How to complete this task -
For the word "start", state how many lines of the data include it. Respond with the number only.

Exercise data -
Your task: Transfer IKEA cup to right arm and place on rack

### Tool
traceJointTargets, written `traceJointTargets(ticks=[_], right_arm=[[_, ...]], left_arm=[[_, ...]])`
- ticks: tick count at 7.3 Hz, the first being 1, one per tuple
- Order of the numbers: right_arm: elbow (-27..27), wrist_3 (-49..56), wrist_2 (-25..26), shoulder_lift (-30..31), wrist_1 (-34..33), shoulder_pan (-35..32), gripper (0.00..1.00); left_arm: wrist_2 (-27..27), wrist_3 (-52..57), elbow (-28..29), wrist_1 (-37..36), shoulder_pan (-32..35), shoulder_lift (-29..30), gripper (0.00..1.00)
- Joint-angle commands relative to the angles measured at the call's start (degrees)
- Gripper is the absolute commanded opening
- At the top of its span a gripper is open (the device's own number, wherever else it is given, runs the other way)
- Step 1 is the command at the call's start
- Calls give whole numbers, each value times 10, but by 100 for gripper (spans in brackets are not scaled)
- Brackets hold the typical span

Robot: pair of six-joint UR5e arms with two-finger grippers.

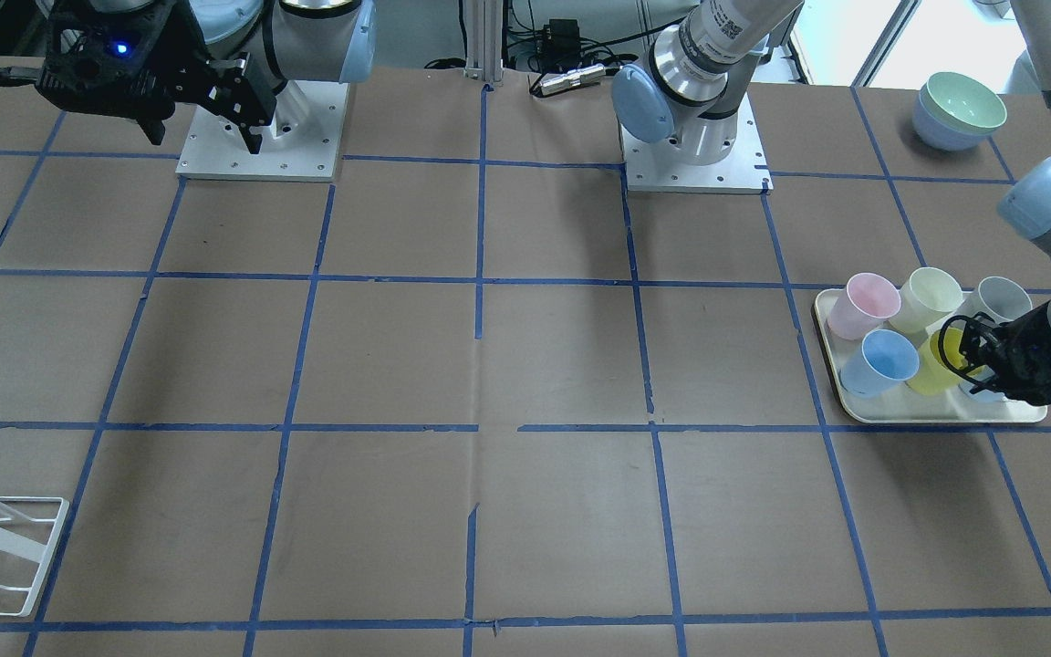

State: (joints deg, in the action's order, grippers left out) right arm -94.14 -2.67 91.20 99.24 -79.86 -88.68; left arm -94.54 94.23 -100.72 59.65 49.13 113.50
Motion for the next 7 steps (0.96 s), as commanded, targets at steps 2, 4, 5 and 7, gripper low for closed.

Output of the task -
2